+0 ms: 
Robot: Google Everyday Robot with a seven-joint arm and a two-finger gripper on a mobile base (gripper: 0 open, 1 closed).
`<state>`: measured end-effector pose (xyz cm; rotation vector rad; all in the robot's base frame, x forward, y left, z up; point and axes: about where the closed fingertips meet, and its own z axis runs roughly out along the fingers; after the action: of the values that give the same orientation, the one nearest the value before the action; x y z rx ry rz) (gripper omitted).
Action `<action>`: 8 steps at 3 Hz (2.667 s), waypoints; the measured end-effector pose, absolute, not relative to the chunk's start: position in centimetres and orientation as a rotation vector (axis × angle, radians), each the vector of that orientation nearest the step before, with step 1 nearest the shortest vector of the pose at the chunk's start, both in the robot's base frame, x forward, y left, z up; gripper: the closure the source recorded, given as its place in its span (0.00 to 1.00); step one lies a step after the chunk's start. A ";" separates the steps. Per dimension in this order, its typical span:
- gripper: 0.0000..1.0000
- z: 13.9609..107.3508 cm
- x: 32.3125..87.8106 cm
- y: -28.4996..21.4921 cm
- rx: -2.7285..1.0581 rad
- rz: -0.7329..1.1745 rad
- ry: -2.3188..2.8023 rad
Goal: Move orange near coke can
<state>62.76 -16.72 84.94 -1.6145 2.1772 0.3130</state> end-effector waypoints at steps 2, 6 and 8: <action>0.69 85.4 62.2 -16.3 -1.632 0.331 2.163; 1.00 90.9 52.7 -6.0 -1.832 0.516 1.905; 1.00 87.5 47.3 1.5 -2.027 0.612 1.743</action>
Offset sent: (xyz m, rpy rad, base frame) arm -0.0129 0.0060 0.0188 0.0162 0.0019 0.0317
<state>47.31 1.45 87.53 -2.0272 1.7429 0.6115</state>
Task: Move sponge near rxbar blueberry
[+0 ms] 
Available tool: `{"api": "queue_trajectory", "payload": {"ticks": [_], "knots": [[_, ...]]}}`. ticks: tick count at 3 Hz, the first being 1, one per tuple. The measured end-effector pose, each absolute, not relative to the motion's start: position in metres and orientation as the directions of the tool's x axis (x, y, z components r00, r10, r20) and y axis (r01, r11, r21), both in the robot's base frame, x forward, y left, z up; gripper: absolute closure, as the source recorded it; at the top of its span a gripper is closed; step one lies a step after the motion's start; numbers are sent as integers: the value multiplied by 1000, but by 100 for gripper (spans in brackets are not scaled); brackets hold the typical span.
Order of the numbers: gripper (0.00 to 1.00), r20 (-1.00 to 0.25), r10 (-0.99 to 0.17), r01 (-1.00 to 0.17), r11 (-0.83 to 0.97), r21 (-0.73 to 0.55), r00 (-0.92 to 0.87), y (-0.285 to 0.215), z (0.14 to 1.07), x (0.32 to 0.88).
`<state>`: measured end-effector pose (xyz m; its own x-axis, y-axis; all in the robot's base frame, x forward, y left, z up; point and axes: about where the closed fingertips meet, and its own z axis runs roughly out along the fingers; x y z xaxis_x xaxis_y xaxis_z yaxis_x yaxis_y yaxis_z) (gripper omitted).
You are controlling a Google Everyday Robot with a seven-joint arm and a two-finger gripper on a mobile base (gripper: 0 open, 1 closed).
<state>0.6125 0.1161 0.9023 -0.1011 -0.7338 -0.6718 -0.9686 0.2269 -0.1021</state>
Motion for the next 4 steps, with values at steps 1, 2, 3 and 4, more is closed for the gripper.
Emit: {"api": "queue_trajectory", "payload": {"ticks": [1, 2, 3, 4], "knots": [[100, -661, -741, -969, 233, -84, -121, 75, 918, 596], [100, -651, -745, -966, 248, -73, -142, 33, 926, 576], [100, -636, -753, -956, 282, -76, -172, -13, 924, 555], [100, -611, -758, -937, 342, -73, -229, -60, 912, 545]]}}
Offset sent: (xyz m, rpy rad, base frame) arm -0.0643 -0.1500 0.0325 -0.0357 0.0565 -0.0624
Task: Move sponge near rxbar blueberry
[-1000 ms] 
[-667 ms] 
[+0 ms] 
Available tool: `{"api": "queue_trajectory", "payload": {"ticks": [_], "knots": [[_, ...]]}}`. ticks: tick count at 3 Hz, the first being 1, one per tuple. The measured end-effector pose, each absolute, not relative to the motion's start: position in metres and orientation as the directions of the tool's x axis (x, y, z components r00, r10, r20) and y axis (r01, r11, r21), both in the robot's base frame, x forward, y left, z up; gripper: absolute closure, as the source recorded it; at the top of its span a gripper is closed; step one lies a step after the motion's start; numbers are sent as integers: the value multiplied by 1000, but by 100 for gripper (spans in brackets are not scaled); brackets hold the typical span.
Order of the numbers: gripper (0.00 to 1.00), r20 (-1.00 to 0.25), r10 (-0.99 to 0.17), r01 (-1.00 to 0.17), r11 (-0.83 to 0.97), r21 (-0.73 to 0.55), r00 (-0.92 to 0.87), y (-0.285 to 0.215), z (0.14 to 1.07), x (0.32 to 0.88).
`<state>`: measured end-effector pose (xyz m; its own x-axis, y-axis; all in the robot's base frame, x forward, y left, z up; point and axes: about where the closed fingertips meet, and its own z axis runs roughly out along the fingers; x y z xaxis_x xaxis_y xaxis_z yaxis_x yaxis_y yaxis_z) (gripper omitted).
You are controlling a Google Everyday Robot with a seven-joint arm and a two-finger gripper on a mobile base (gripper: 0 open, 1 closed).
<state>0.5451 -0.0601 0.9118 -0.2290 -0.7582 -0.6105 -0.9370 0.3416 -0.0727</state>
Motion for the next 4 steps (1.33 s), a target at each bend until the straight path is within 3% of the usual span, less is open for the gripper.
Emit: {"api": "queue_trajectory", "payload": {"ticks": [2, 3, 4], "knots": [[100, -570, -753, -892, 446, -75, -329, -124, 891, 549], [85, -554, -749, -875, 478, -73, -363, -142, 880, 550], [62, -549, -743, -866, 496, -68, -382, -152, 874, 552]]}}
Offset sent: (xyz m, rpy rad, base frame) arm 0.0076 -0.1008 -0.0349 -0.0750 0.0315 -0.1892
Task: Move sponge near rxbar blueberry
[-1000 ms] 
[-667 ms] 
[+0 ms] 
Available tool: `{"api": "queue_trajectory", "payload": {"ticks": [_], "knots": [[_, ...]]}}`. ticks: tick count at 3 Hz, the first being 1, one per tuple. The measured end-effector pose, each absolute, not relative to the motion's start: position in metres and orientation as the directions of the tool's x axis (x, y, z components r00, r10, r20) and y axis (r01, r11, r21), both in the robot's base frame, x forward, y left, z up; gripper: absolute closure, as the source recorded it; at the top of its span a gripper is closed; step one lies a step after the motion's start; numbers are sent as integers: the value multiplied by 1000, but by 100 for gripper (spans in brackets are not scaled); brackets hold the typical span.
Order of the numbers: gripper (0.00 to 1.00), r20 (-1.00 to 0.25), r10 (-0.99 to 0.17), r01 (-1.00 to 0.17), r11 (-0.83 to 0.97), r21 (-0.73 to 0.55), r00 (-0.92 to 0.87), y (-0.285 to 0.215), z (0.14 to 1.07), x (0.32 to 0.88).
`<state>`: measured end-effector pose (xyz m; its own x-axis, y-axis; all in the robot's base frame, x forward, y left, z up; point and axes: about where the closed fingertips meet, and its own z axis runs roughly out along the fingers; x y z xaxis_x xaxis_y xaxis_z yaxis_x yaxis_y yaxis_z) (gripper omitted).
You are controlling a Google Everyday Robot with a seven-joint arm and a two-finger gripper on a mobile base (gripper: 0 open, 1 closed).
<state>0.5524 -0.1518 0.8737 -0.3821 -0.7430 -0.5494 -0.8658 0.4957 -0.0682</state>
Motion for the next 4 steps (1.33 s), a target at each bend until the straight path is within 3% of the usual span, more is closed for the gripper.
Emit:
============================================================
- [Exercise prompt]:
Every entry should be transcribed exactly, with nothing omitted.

- [Exercise answer]:
+0 ms: 
Robot: Google Everyday Robot with a seven-joint arm and a two-finger gripper on a mobile base (gripper: 0 open, 1 closed).
`<state>`: measured end-effector pose (xyz cm; rotation vector rad; all in the robot's base frame, x forward, y left, z up; point and axes: about where the closed fingertips meet, and its own z axis runs roughly out along the fingers; after the action: of the values that give the same orientation, the one nearest the value before the action; x y z rx ry rz) (gripper omitted).
Action `<action>`: 8 steps at 3 Hz (2.667 s), waypoints; the measured end-effector pose, absolute, not relative to the chunk's start: position in centimetres and orientation as a rotation vector (axis × angle, radians), each the vector of that orientation nearest the step before, with step 1 nearest the shortest vector of the pose at the chunk's start, both in the robot's base frame, x forward, y left, z up; gripper: the closure the source recorded, given as its place in its span (0.00 to 1.00); step one lies a step after the chunk's start. A ";" separates the steps. Per dimension in this order, its typical span:
- gripper: 0.0000..1.0000
- z: 13.9609..107.3508 cm
- x: 32.3125..87.8106 cm
- y: -28.4996..21.4921 cm
- rx: -2.7285..1.0581 rad
- rz: -0.7329..1.1745 rad
- ry: -2.3188..2.8023 rad
Goal: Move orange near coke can
<state>62.76 -16.72 84.94 -1.6145 2.1772 0.3130</state> end-effector waypoints at steps 2, 6 and 8: <action>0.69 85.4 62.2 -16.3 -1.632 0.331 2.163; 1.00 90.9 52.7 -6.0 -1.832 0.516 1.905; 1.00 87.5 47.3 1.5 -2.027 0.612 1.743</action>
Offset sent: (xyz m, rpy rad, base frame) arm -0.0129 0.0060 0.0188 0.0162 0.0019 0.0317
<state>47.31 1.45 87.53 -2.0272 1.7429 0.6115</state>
Task: Move sponge near rxbar blueberry
[+0 ms] 
Available tool: `{"api": "queue_trajectory", "payload": {"ticks": [_], "knots": [[_, ...]]}}`. ticks: tick count at 3 Hz, the first being 1, one per tuple. The measured end-effector pose, each absolute, not relative to the motion's start: position in metres and orientation as the directions of the tool's x axis (x, y, z components r00, r10, r20) and y axis (r01, r11, r21), both in the robot's base frame, x forward, y left, z up; gripper: absolute closure, as the source recorded it; at the top of its span a gripper is closed; step one lies a step after the motion's start; numbers are sent as integers: the value multiplied by 1000, but by 100 for gripper (spans in brackets are not scaled); brackets hold the typical span.
Order of the numbers: gripper (0.00 to 1.00), r20 (-1.00 to 0.25), r10 (-0.99 to 0.17), r01 (-1.00 to 0.17), r11 (-0.83 to 0.97), r21 (-0.73 to 0.55), r00 (-0.92 to 0.87), y (-0.285 to 0.215), z (0.14 to 1.07), x (0.32 to 0.88).
`<state>`: measured end-effector pose (xyz m; its own x-axis, y-axis; all in the robot's base frame, x forward, y left, z up; point and axes: about where the closed fingertips meet, and its own z axis runs roughly out along the fingers; x y z xaxis_x xaxis_y xaxis_z yaxis_x yaxis_y yaxis_z) (gripper omitted).
You are controlling a Google Everyday Robot with a seven-joint arm and a two-finger gripper on a mobile base (gripper: 0 open, 1 closed).
<state>0.6125 0.1161 0.9023 -0.1011 -0.7338 -0.6718 -0.9686 0.2269 -0.1021</state>
Motion for the next 4 steps, with values at steps 1, 2, 3 and 4, more is closed for the gripper.
Emit: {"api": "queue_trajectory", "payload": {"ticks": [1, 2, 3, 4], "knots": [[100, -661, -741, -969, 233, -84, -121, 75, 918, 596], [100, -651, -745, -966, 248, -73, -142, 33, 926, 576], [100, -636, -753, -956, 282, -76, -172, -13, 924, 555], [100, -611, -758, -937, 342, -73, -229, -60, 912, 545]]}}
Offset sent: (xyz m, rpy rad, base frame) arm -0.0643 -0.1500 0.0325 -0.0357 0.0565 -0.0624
Task: Move sponge near rxbar blueberry
[-1000 ms] 
[-667 ms] 
[+0 ms] 
Available tool: `{"api": "queue_trajectory", "payload": {"ticks": [_], "knots": [[_, ...]]}}`. ticks: tick count at 3 Hz, the first being 1, one per tuple. The measured end-effector pose, each absolute, not relative to the motion's start: position in metres and orientation as the directions of the tool's x axis (x, y, z components r00, r10, r20) and y axis (r01, r11, r21), both in the robot's base frame, x forward, y left, z up; gripper: absolute closure, as the source recorded it; at the top of its span a gripper is closed; step one lies a step after the motion's start; numbers are sent as integers: the value multiplied by 1000, but by 100 for gripper (spans in brackets are not scaled); brackets hold the typical span.
Order of the numbers: gripper (0.00 to 1.00), r20 (-1.00 to 0.25), r10 (-0.99 to 0.17), r01 (-1.00 to 0.17), r11 (-0.83 to 0.97), r21 (-0.73 to 0.55), r00 (-0.92 to 0.87), y (-0.285 to 0.215), z (0.14 to 1.07), x (0.32 to 0.88).
`<state>`: measured end-effector pose (xyz m; its own x-axis, y-axis; all in the robot's base frame, x forward, y left, z up; point and axes: about where the closed fingertips meet, and its own z axis runs roughly out along the fingers; x y z xaxis_x xaxis_y xaxis_z yaxis_x yaxis_y yaxis_z) (gripper omitted).
You are controlling a Google Everyday Robot with a seven-joint arm and a two-finger gripper on a mobile base (gripper: 0 open, 1 closed).
<state>0.5451 -0.0601 0.9118 -0.2290 -0.7582 -0.6105 -0.9370 0.3416 -0.0727</state>
Motion for the next 4 steps (1.33 s), a target at each bend until the straight path is within 3% of the usual span, less is open for the gripper.
Emit: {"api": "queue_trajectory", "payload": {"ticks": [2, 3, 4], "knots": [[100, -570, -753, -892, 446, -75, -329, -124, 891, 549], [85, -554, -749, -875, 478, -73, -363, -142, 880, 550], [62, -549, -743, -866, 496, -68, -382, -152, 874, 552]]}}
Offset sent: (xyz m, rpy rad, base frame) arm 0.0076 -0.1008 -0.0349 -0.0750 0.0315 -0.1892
Task: Move sponge near rxbar blueberry
[-1000 ms] 
[-667 ms] 
[+0 ms] 
Available tool: `{"api": "queue_trajectory", "payload": {"ticks": [_], "knots": [[_, ...]]}}`. ticks: tick count at 3 Hz, the first being 1, one per tuple. The measured end-effector pose, each absolute, not relative to the motion's start: position in metres and orientation as the directions of the tool's x axis (x, y, z components r00, r10, r20) and y axis (r01, r11, r21), both in the robot's base frame, x forward, y left, z up; gripper: absolute closure, as the source recorded it; at the top of its span a gripper is closed; step one lies a step after the motion's start; numbers are sent as integers: the value multiplied by 1000, but by 100 for gripper (spans in brackets are not scaled); brackets hold the typical span.
Order of the numbers: gripper (0.00 to 1.00), r20 (-1.00 to 0.25), r10 (-0.99 to 0.17), r01 (-1.00 to 0.17), r11 (-0.83 to 0.97), r21 (-0.73 to 0.55), r00 (-0.92 to 0.87), y (-0.285 to 0.215), z (0.14 to 1.07), x (0.32 to 0.88).
`<state>`: measured end-effector pose (xyz m; its own x-axis, y-axis; all in the robot's base frame, x forward, y left, z up; point and axes: about where the closed fingertips meet, and its own z axis runs roughly out along the fingers; x y z xaxis_x xaxis_y xaxis_z yaxis_x yaxis_y yaxis_z) (gripper omitted).
You are controlling a Google Everyday Robot with a seven-joint arm and a two-finger gripper on a mobile base (gripper: 0 open, 1 closed).
<state>0.5524 -0.1518 0.8737 -0.3821 -0.7430 -0.5494 -0.8658 0.4957 -0.0682</state>
Motion for the next 4 steps (1.33 s), a target at each bend until the straight path is within 3% of the usual span, more is closed for the gripper.
Emit:

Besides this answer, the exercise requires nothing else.